**Instructions for the task**. Which lines below include "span"? Copy them all.

== Source material

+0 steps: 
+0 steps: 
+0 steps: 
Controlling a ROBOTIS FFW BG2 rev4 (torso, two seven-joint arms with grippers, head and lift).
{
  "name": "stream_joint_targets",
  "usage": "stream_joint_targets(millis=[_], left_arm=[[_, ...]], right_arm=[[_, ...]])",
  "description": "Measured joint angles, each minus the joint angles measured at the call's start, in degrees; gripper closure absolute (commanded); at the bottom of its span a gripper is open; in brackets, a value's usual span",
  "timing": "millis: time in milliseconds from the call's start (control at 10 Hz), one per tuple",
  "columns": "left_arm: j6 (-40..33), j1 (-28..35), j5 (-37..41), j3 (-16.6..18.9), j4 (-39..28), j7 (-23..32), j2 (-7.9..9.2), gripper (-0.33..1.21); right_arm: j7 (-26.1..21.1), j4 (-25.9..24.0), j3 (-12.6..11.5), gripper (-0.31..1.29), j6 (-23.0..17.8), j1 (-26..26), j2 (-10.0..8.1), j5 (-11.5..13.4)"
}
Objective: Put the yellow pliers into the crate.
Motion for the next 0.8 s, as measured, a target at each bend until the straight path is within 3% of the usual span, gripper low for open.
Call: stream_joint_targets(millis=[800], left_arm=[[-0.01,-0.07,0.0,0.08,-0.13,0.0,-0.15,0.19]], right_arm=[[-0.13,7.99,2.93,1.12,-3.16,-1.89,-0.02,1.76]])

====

**Task answer**.
  "description": "Measured joint angles, each minus the joint angles measured at the call's start, in degrees; gripper closure absolute (commanded); at the bottom of its span a gripper is open; in brackets, a value's usual span",
Motion for the next 0.8 s, as measured, a target at each bend until the straight path is within 3% of the usual span, gripper low for open.

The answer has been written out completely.